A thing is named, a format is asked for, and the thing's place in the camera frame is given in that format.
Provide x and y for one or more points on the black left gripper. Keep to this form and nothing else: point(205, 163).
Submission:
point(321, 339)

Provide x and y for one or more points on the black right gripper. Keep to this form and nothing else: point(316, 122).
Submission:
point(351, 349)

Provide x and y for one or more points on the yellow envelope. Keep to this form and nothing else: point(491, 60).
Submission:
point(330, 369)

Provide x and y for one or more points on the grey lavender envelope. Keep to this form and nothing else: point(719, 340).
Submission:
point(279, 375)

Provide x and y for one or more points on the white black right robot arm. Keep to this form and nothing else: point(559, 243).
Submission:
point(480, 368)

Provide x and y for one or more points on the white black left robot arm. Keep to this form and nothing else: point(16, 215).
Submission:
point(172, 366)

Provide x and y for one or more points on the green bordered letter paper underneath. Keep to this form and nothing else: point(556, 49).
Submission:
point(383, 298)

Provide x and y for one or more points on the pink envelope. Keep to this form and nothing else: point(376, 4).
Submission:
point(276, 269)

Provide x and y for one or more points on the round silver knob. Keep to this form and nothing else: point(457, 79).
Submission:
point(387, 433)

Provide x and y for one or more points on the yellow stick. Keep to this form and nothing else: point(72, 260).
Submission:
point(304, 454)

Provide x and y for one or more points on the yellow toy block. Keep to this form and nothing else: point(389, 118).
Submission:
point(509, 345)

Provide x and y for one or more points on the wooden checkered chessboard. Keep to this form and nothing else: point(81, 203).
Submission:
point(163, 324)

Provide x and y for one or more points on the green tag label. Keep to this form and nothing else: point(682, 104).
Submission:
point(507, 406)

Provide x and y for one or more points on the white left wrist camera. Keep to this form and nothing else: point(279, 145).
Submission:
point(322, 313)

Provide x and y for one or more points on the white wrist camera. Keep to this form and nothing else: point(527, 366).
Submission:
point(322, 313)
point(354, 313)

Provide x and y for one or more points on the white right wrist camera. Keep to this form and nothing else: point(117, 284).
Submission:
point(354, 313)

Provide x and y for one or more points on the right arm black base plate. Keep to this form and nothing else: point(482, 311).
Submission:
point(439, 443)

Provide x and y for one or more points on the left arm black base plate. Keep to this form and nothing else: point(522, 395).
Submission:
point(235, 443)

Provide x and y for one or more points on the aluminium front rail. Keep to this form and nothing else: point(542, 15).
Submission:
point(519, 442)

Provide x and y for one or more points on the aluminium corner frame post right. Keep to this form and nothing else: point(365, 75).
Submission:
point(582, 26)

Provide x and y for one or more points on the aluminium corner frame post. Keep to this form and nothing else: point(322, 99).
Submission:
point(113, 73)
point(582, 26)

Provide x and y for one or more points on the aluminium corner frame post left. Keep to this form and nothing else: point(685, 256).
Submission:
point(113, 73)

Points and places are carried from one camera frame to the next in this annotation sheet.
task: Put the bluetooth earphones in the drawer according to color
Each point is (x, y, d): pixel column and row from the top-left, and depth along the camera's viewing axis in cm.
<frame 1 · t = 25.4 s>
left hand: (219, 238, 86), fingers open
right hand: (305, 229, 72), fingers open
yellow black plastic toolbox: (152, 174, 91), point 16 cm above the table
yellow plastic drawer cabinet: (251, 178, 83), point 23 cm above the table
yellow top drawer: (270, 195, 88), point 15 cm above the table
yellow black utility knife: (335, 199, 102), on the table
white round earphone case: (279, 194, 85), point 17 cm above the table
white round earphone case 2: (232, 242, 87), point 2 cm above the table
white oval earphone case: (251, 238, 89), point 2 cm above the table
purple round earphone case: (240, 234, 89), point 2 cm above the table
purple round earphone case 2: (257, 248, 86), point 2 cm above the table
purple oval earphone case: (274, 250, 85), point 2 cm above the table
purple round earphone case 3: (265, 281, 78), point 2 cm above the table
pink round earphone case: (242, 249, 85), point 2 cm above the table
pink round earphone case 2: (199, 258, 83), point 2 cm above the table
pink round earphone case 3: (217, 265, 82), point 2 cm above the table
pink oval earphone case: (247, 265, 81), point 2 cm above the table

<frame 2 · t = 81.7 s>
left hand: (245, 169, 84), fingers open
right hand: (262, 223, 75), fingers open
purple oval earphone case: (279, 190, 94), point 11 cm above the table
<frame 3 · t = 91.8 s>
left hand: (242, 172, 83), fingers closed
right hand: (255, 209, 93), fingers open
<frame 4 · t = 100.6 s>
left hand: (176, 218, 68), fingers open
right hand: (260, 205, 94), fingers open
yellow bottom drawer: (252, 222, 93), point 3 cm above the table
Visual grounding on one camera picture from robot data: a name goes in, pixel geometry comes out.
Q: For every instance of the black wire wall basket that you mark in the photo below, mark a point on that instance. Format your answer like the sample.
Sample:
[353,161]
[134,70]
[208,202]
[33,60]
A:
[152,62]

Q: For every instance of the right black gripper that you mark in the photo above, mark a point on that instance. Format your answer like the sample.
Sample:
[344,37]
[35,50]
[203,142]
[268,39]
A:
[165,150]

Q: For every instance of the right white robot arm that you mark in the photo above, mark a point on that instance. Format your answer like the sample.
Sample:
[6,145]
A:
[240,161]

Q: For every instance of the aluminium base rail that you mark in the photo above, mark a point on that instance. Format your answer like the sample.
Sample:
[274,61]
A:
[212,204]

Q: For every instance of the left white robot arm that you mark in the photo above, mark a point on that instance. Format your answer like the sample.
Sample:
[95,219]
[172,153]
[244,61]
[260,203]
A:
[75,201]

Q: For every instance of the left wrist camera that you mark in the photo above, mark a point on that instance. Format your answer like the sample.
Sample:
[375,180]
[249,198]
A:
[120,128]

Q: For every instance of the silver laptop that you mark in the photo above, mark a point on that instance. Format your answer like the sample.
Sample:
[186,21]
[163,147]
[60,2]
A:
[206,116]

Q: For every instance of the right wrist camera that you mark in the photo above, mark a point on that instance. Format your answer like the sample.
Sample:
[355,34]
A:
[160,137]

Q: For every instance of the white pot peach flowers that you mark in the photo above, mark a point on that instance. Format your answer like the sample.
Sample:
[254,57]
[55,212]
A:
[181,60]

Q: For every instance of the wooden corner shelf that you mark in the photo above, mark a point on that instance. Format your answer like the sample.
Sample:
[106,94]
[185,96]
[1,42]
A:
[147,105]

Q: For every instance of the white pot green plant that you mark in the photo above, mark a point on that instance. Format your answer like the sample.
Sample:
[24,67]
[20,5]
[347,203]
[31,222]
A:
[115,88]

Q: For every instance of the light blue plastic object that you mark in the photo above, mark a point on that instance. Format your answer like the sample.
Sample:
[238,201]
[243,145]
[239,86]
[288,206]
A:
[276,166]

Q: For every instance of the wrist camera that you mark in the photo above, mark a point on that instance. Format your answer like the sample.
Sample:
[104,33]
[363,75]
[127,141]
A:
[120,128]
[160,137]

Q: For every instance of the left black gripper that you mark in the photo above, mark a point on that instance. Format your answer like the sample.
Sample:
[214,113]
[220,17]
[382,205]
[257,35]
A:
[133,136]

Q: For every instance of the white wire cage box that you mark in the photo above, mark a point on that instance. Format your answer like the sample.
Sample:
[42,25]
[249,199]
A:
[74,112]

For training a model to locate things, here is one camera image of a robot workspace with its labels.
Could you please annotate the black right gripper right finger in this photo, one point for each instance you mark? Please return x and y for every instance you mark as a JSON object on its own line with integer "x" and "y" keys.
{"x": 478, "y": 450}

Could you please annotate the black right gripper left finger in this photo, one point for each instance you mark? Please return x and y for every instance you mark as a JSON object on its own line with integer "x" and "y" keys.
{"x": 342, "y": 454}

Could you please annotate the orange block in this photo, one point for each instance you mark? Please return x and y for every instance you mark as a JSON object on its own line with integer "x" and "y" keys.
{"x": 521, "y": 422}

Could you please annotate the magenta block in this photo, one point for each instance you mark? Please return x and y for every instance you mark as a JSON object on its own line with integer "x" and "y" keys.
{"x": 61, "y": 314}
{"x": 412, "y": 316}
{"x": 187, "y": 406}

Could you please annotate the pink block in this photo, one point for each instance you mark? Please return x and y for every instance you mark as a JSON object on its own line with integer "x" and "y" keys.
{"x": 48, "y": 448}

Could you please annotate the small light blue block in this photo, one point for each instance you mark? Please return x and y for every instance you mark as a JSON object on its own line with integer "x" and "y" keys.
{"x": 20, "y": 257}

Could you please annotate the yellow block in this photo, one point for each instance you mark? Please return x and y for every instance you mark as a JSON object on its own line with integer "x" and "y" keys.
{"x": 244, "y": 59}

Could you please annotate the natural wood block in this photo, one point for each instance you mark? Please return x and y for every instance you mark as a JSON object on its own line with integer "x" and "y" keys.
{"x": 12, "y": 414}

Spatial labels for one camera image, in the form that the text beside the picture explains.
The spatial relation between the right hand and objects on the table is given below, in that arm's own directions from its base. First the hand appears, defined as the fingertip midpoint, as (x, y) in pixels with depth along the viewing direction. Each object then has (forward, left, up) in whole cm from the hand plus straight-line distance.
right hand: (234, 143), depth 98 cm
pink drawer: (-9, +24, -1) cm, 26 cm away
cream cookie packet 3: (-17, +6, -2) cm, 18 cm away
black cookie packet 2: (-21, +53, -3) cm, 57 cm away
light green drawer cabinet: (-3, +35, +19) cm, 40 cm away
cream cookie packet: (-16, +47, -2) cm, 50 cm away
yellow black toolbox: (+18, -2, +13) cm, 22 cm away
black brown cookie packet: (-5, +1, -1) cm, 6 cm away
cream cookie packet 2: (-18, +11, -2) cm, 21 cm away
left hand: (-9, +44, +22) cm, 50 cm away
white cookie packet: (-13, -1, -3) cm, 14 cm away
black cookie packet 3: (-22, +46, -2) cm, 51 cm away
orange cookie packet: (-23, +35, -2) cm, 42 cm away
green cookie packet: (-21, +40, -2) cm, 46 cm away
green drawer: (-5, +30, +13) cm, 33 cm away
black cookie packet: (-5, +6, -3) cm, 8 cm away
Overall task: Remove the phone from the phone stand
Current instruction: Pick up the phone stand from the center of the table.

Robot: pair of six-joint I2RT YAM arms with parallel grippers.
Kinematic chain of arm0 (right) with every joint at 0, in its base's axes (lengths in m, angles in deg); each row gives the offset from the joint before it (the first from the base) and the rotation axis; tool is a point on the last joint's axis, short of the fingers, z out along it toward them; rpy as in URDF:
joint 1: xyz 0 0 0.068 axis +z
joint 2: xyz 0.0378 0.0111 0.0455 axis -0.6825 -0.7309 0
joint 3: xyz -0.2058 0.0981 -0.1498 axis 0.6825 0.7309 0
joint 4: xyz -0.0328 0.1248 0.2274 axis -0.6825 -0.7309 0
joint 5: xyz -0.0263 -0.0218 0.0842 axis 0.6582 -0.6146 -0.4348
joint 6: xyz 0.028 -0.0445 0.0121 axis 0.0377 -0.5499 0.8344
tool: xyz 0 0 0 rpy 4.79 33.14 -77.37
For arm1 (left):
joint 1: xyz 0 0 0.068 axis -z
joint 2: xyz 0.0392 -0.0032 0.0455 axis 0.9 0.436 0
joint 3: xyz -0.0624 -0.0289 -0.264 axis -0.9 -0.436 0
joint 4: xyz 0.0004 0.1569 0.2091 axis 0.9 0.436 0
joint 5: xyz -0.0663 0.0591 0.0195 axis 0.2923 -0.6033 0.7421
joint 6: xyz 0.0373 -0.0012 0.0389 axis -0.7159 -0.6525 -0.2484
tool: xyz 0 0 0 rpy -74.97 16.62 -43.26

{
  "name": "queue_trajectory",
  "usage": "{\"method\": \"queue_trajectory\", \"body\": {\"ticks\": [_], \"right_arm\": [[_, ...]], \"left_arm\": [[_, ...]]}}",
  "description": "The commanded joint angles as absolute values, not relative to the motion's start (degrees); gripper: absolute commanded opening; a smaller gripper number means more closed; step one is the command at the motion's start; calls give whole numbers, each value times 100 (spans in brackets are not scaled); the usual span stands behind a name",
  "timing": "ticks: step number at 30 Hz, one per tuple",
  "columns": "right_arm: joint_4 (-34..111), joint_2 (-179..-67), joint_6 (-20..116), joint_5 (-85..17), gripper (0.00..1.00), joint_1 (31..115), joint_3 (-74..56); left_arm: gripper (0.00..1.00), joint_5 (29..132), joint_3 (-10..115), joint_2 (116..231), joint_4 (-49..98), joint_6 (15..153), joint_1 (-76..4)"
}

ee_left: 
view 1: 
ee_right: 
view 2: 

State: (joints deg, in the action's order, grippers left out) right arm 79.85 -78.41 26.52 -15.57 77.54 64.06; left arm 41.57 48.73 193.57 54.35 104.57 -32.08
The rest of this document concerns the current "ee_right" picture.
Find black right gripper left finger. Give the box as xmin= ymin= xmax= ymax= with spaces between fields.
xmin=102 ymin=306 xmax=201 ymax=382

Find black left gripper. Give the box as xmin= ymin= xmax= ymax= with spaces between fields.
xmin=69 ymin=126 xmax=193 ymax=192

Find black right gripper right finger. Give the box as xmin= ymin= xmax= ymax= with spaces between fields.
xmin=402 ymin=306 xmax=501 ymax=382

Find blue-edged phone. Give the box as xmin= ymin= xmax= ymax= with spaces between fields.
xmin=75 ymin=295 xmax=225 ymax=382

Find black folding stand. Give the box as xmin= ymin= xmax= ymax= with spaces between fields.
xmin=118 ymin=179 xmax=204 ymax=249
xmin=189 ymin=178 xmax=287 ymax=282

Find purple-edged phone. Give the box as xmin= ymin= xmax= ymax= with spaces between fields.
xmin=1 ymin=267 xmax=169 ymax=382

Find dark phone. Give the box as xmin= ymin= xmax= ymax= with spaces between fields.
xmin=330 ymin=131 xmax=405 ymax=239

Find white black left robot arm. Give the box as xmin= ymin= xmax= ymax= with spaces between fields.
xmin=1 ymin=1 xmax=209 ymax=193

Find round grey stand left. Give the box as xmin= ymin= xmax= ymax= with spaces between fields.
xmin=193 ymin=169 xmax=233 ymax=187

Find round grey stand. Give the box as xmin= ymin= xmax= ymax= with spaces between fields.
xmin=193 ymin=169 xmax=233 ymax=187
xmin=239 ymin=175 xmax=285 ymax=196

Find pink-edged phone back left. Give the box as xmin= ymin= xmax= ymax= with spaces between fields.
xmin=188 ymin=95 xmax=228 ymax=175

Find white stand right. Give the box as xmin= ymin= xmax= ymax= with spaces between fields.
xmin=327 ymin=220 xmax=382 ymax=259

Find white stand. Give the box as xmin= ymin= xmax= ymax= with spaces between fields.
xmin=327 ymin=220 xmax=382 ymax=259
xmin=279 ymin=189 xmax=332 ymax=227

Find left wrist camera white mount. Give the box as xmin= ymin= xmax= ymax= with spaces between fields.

◆ **WHAT IS REQUIRED**: An answer is complete only when it holds every line above containing the string "number".

◆ **SOLUTION BELOW**:
  "description": "The commanded joint angles as absolute values, not relative to the motion's start (degrees); gripper: absolute commanded opening; a smaller gripper number means more closed; step one is the command at the motion's start; calls give whole numbers, each value times 100 (spans in brackets are not scaled); the usual span stands behind a name",
  "timing": "ticks: step number at 30 Hz, one per tuple",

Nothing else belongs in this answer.